There was a rage building in Danny Gillon’s head and heart as he stamped down the steps towards the entrance to the flats. In the car park, the sight of the can of Export sent him lunging with a kick once again, but there was none of the playfulness of his earlier shot. The can fired into the air and smacked off the side of the flats, dislodging some roughcast with the force of impact.
‘Bloody hell, Leanne . . . I will kill you for this.’
When he reached the van, Gillon removed his mobile phone from the inside pocket of his denim jacket and scrolled the contacts for Cameron Sinclair.
The reporter answered straight away.
‘Yes, what’s up?’ he said.
‘You’re not going to like it.’
‘I don’t think I do already and you haven’t even told me what’s happened.’
‘It’s Leanne . . . She’s jumped ship.’
‘What?’ Sinclair sounded incredulous.
‘You heard, she’s done a runner.’
There was a pause on the line. ‘I don’t believe this.’
‘Believe it, I don’t make up stories.’
He could hear Sinclair sighing down the line. When he spoke again, his voice had an angry quiver he hadn’t heard before. ‘You’ve done this . . .’

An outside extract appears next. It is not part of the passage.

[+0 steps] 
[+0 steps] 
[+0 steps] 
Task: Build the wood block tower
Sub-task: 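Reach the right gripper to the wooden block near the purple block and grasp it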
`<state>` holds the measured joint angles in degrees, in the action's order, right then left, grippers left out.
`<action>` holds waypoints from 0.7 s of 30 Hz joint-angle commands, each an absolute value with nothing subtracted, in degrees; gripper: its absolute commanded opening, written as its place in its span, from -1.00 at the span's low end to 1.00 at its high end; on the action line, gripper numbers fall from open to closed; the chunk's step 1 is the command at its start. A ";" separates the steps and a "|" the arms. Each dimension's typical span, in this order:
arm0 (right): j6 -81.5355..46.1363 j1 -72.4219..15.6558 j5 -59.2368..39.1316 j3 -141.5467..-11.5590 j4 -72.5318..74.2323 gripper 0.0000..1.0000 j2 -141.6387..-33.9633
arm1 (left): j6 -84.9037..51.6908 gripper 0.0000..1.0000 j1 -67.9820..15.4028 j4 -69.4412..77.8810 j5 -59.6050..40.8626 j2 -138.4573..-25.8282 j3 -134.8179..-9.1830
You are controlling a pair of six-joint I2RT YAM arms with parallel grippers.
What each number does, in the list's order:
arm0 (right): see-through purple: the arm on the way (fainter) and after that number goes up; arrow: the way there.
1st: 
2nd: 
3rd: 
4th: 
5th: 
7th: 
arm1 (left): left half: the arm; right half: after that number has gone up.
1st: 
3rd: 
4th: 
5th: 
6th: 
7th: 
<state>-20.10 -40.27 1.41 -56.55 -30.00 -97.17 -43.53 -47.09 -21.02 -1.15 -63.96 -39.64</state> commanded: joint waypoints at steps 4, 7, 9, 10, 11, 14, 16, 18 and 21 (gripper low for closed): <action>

‘What’s that supposed to mean?’
‘You’re trying to bump your price up, aren’t you . . .’ He sounded like he was speaking through gritted teeth.
‘Wait a minute . . . I’m as pissed off about this as you, mate.’
‘I’m not your bloody mate.’ Sinclair ranted now. ‘And I’m not someone you can jack up for a few quid. I told you what the deal was, Gillon: now get me that girl or you won’t see a bloody penny.’
‘Now hang on . . .’
‘I mean it, Gillon. You think you can mess me about, you’re in for a shock.’
The line died before he had a chance to reply, but as he stared out of the dirt-scarred windscreen into the fast-darkening Lochside ghetto, Danny Gillon knew there was nothing to say anyway.